Antimicrobial resistance (AMR) constitutes a significant global threat to human health. In recent years, there has been a concerning surge in infections caused by multidrug-resistant bacteria, highlighting the pressing need to urgently explore novel and effective alternatives to conventional antibiotics. Antimicrobial peptides (AMPs) have emerged as a focal point of research, capturing significant attention as promising antimicrobial agents. In this study, we have identified a novel cationic antimicrobial peptide (AMP) named Scyreptin, derived from the marine invertebrate Scylla paramamosain.
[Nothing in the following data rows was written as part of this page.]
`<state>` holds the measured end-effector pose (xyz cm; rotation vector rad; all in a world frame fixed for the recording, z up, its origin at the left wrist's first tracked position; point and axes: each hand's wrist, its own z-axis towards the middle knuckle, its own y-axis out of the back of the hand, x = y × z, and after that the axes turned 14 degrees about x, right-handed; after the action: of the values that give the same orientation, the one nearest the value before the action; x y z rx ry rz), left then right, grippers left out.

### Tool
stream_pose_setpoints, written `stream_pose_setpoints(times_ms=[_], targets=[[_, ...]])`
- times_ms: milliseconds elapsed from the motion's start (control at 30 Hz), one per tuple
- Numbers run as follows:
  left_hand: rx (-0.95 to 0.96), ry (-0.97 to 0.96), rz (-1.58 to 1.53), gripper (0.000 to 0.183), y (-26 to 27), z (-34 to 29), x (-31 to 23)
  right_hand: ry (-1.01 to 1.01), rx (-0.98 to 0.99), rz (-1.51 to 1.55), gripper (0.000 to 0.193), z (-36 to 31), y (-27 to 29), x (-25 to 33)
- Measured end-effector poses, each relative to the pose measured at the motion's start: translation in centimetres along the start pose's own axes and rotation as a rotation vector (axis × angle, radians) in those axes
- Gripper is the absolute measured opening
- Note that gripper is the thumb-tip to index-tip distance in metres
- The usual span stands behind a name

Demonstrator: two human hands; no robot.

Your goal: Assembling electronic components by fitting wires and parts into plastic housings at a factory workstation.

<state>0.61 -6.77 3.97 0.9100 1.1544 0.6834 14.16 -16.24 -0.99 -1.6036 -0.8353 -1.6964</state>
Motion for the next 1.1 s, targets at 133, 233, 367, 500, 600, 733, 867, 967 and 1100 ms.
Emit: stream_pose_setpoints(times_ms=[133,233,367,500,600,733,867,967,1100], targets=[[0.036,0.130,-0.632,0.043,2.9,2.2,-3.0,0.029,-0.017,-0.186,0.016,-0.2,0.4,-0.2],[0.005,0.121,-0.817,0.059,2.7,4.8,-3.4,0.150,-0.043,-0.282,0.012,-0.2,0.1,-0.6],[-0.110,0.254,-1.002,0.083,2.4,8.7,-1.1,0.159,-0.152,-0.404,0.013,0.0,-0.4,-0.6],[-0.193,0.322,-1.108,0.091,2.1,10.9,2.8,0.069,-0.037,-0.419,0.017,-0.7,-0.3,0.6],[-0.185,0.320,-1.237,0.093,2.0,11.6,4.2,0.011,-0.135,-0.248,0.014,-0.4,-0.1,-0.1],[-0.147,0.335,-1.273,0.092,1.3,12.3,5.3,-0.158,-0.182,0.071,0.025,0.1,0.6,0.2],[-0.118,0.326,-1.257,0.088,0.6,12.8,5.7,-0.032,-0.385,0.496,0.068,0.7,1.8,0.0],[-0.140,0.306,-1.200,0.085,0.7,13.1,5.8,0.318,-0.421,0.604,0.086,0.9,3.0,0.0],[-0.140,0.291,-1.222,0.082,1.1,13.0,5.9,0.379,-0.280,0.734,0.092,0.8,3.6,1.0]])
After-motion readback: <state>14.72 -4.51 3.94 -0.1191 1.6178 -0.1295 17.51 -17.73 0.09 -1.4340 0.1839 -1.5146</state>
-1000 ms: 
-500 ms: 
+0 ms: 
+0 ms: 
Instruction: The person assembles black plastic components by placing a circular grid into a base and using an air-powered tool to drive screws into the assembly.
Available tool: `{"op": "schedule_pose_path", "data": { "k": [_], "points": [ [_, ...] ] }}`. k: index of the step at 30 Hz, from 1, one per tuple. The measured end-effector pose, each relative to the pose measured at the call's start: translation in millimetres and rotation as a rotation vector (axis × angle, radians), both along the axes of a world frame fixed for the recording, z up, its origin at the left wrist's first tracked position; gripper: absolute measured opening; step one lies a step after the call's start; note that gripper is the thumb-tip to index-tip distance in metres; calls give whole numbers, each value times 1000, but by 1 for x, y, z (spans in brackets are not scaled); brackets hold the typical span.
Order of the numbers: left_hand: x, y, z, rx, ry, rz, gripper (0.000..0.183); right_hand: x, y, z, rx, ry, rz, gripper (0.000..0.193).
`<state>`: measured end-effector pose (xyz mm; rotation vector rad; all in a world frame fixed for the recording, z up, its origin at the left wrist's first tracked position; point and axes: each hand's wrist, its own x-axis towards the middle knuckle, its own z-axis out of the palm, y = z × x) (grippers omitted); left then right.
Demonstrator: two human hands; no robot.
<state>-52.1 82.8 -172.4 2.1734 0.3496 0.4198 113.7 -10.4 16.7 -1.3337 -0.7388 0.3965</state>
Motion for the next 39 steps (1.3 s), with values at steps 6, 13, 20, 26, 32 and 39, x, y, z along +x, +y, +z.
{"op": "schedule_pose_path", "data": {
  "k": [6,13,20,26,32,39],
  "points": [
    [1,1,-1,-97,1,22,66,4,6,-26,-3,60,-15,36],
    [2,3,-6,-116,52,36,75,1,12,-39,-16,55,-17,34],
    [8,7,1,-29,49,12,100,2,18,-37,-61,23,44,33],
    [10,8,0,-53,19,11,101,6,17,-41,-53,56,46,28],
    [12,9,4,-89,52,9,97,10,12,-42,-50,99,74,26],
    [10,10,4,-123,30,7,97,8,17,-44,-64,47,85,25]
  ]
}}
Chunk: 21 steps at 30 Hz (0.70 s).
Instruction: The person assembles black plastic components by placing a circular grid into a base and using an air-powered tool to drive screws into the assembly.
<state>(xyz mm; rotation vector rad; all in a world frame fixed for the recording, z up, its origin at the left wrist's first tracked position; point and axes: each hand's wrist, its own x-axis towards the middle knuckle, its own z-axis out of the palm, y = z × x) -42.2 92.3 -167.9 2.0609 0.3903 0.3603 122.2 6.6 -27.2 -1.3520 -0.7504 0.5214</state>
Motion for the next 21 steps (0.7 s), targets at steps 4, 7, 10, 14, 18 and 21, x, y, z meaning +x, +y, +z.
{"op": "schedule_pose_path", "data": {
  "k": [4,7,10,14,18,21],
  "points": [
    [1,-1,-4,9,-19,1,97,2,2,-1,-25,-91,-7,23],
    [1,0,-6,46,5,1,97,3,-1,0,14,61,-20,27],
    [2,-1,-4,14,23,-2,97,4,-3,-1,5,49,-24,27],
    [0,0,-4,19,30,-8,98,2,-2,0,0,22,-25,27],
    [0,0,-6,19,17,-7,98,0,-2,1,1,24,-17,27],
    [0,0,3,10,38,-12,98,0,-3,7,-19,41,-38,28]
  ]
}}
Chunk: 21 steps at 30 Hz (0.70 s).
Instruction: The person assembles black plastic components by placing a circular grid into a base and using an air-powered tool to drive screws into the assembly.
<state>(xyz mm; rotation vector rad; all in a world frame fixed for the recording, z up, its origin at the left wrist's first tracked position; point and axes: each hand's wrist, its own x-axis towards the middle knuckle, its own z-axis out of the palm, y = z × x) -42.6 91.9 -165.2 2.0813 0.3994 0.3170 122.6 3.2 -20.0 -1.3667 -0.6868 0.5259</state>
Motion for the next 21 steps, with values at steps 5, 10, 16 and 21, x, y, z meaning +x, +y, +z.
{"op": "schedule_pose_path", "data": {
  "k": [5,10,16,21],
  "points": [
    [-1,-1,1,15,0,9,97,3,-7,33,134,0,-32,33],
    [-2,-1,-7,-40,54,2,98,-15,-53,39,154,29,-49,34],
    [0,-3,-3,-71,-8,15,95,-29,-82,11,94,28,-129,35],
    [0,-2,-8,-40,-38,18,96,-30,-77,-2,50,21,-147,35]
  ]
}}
The results showed that Scyreptin exhibits a broad-spectrum antimicrobial activity, demonstrating significant potency against both bacteria and fungi, and even against the clinically isolated multidrug-resistant bacteria Pseudomonas aeruginosa. Moreover, Scyreptin exhibited rapid bactericidal kinetic. The results of antibacterial mechanism showed that Scyreptin destroyed the integrity of bacterial membranes, leading to bacterial death and exhibited potent anti-biofilm activity against P. aeruginosa. The activity of Scyreptin against bacteria had a favorable thermal stability, displayed a certain ion tolerance, and showed no discernible cytotoxicity when assessed against both the mammalian cell line HEK293T and the fish cell lines ZF4. In an In vivo study, Scyreptin exhibited a remarkably reduction in the bacterial load caused by multidrug-resistant P. aeruginosa at the site of infection, and promoted wound healing in a mouse model of burn infection. This study indicated that Scyreptin holds promise as an effective antibacterial agent, potentially serving as a topical skin treatment against multidrug-resistant bacterial infections, including those caused by P. aeruginosa.